The second point need not be belabored since I have already made it above.  It seems to me only a short step (and one almost impossible not to make) from considering the meanings that people have made of an event or an artifact to considering what things are or should be valuable.  At the very least, the humanities declare: this is what these people valued.  But to look at what they valued is to think about what can have value, and to consider what I value.  Furthermore, for many devotees of the humanities, that reflection on values is precisely what is valuable about novels, historical narratives, anthropological investigations. 

This interest in questions of value can be formal or substantive.  I think most teachers of literature (just to stick to that limited domain for the moment) pursue both.  They are committed to what usually gets called “critical thinking,” which means a mode of reflection on received ideas and values, a way of questioning them in order to examine what I will still believe after doing that reflecting.  The examined life and all that.  But literary works often advocate for specific substantive values: sympathy, justice, the alleviation of suffering and/or of inequalities (or, on the conservative side, reverence for tradition and established authority).  And teachers often choose to have students read works that promote values the teacher values. 

I don’t think the humanities can get out of the values business (even if some of the arts can).  There is no fact/value divide in the humanities—and, thus, the humanities are going to be embroiled in endless controversies so long as values themselves are a site of dispute.  You can’t, I believe, wipe clean the substantive bits of the humanities, leaving only a formal method that has no concrete implications.  As current controversies demonstrate, “critical thinking” and “open-mindedness” are themselves deemed threatening in certain quarters because they imply that various sacred cows are not sacred, are open to dissent.  Any approach that refuses to take things on authority is suspect.
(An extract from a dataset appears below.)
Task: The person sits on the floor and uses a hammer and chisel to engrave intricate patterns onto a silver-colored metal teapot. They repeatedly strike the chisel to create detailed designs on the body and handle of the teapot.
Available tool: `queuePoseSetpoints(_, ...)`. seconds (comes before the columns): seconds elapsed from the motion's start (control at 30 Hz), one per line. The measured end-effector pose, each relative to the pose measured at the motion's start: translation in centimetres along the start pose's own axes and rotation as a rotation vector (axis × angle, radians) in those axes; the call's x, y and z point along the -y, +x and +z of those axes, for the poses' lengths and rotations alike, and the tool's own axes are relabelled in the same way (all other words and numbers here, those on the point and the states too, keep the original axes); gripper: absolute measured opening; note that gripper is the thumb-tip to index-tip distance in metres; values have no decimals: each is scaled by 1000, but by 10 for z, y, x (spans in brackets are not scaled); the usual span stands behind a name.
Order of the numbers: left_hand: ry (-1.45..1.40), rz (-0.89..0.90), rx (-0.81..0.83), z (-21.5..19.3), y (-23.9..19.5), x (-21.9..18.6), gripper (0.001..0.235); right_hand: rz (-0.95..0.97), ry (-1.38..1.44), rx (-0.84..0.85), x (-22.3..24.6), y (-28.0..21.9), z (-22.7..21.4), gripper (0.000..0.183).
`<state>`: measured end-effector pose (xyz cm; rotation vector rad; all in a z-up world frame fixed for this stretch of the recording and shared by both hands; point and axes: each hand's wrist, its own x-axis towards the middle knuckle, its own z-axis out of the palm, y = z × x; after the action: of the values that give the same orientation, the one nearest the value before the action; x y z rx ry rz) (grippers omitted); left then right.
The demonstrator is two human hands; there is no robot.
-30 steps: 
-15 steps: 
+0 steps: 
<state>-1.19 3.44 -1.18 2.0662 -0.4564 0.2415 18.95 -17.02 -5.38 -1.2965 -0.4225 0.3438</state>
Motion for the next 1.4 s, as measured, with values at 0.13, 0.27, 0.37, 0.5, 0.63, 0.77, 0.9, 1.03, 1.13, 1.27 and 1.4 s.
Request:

The arts may (although usually don’t) sidestep issues of authority by just saying this is one person’s take on things—and you can ignore it as you wish.  But the humanities don’t have that escape route; they are committed to the view that only things and beliefs that have been examined are worthy of authority and credence—and they, in their practice, are inevitably involved in considering what things/activities/beliefs about what is meaningful, what is valuable, one should adopt. Every formal methods, in other words, has substantive consequences, so formalism of any sort is never going to be value-free.